Sommeil difficile. Je relis Marc-Aurèle. Adoles­cent, son ton moraliste m’avait agacé : « Fais ceci, ne fais pas cela! » Je m’étonne du plaisir que j’éprouve main­te­nant à le lire, et à le voir non comme un dispen­sa­teur de bons et de mauvais points, mais comme un guide lorsque, comme d’hab., Nel mezzo del camin di nostra vita, etc. etc.

On n’est pas moins injuste en en faisant pas ce qu’on doit faire qu’en faisant ce qu’on ne doit pas faire.

Ce concombre est amer ? Jette-le ! Il y a des ronces dans le chemin ? Détourne-toi ! C’est tout ce qu’il faut. Ne dis pas à ce sujet : «Pourquoi ces choses-là se trouvent-elles dans le monde ?

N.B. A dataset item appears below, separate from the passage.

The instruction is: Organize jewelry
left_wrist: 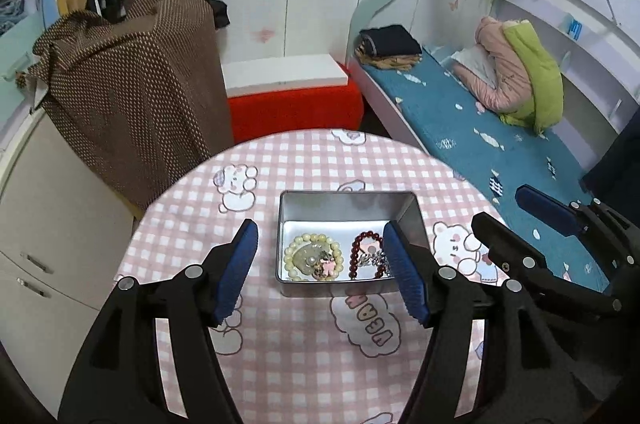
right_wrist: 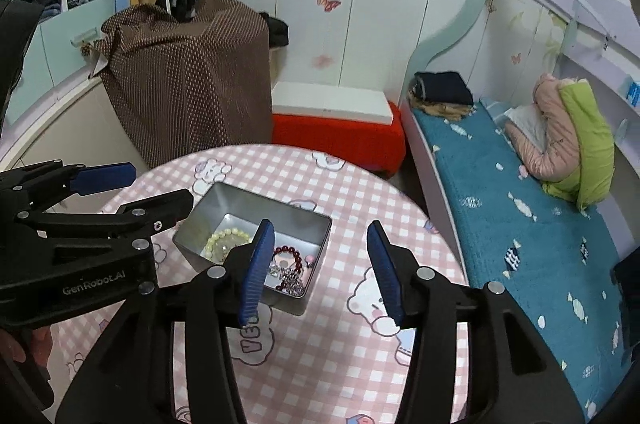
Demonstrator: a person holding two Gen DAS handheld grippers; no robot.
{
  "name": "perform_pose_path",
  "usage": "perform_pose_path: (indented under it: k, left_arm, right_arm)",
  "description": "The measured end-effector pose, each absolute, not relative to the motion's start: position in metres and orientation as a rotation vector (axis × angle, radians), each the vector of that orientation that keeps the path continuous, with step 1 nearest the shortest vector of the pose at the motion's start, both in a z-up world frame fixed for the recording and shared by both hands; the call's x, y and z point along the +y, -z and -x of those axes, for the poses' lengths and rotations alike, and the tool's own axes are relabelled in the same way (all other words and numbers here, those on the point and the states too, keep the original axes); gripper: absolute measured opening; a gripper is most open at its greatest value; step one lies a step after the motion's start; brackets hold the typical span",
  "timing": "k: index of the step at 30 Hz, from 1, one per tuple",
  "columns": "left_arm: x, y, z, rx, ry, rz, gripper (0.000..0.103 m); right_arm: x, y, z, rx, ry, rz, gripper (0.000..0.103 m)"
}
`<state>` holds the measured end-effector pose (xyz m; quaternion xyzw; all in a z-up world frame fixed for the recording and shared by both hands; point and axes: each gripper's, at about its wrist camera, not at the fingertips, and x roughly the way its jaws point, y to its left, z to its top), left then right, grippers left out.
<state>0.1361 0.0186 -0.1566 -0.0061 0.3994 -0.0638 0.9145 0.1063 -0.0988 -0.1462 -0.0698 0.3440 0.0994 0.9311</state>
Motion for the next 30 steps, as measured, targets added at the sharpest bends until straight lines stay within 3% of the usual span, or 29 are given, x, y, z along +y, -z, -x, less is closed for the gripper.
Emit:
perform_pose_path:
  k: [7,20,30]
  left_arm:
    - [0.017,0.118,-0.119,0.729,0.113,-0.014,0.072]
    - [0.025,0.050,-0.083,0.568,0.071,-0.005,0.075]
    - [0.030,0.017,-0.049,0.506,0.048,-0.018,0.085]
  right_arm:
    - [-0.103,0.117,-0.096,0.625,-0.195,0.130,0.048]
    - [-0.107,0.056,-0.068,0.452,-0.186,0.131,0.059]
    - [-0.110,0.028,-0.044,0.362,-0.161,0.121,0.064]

Voici la morale parfaite : vivre chaque jour comme si c’était le dernier ; Ne pas s’agiter, ne pas sommeiller, ne pas faire semblant.

Consi­dérez les occasions où votre chagrin et votre colère vous ont causé plus de souf­frances que les faits eux-mêmes.

Que la force me soit donnée de supporter ce qui ne peut être changé et le courage de changer ce qui peut l’être mais aussi la sagesse de distin­guer l’un de l’autre.

Et, condui­sant mes pensées à l’image d’une femme aimée, je lis aussi :

Ne te laisse pas distraire par les événe­ments exté­rieurs ! Prend le temps d’apprendre quelque chose de bon et cesse de papillonner!

Tout ce qui paraît au-dessus de tes forces n’est pas forcément impos­sible ; mais tout ce qui est possible à l’homme ne peut être au-dessus de tes forces.